Она разом бросила работу. Утром, днем и вечером прикладывала ребенка к груди, что-то невразумительно бормотала, тайно надеясь на чудо прихода материнского молока. Купание, смена пеленок, бутылочки, укладывание, колыбельные песенки — Эва ни за что не соглашалась передать мне хотя бы одну из этих обязанностей, но когда через восемь месяцев Мирочка пролепетала «папа» вместо «мама», Эва сама не своя кинулась к врачу, узнать, нормально ли это.

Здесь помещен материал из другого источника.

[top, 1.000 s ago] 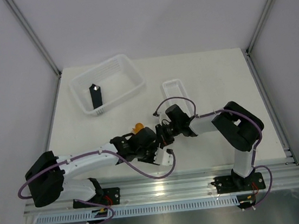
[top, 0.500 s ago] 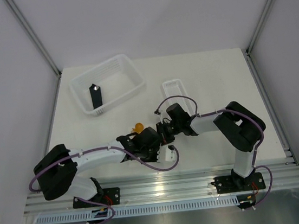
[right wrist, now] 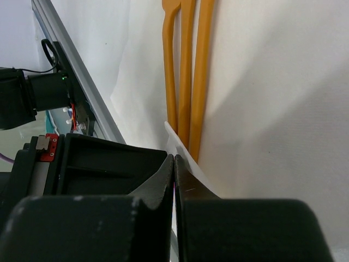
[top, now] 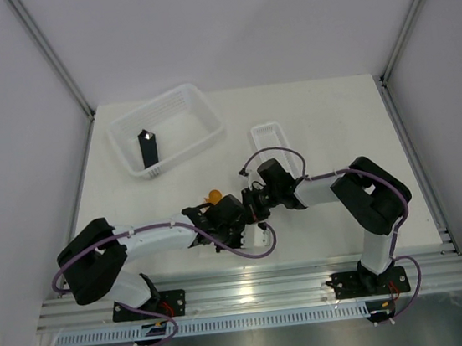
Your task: Place the utensils on the paper napkin and roll it up
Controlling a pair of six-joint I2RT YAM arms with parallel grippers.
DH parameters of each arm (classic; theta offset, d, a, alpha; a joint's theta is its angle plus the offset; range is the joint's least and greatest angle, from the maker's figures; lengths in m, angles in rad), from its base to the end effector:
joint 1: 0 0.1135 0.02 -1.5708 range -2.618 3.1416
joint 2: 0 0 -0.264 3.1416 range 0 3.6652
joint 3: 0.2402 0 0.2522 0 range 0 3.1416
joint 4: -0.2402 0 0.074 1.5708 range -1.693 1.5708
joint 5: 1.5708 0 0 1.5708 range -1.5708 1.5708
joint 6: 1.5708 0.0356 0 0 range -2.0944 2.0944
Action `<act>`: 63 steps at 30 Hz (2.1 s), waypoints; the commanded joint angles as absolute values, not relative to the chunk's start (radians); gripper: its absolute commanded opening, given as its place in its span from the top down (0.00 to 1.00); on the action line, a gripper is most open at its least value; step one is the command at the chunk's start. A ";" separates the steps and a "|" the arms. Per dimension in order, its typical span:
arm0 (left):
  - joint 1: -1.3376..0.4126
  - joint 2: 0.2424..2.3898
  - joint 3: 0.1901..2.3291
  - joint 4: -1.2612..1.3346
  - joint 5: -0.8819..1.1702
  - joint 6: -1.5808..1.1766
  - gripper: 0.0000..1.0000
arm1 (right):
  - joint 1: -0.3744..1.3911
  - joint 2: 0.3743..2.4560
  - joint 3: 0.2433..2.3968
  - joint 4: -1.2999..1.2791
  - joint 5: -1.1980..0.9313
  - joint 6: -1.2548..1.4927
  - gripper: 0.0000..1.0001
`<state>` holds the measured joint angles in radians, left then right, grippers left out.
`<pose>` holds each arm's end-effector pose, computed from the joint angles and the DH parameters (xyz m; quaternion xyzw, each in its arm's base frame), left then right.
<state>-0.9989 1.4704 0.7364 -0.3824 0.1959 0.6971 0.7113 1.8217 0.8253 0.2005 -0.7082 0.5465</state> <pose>0.1367 -0.2253 0.1588 0.7418 0.6249 -0.1279 0.2073 0.2422 0.2393 0.1240 -0.2020 0.8547 0.4681 0.0977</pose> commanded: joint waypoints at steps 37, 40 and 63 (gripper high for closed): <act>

Наш первый летний день на пляже; прогулки по лесу и в дюнах, ее теплое тельце в сумке-кенгуру у нас за спиной. Папина дочка; наша милая принцесса из черного дерева очень скоро оказалась, к некоторому ужасу Эвы, папиной дочкой. Едва научившись ходить, она уже летела ко мне по коридору, когда около шести я возвращался с работы домой, с криком «Папа! Папа!»
— Славно наша милая малышка играла сегодня с мамой?
— Нет, — фыркала она, надувая пухлые щечки.
— Нет, а почему же?
— Мама глупая.
— Мама очень хорошая. И очень тебя любит!
— Мама глупая, — упрямо твердила она.
Следующие годы прошли относительно спокойно и счастливо. Эва все чаще по ночам клала руку мне между ног; она повторяла, что очень счастлива, умащиваясь под одеялом и вздыхая. Но порой, в самые непредвиденные минуты ее сердце сжималось от страха, ей вдруг казалось, что однажды все закончится, что однажды на цветущем дереве листья пожелтеют и облетят, что ветки покроются снегом (Она часто применяла в качестве сравнения картины смены времен года).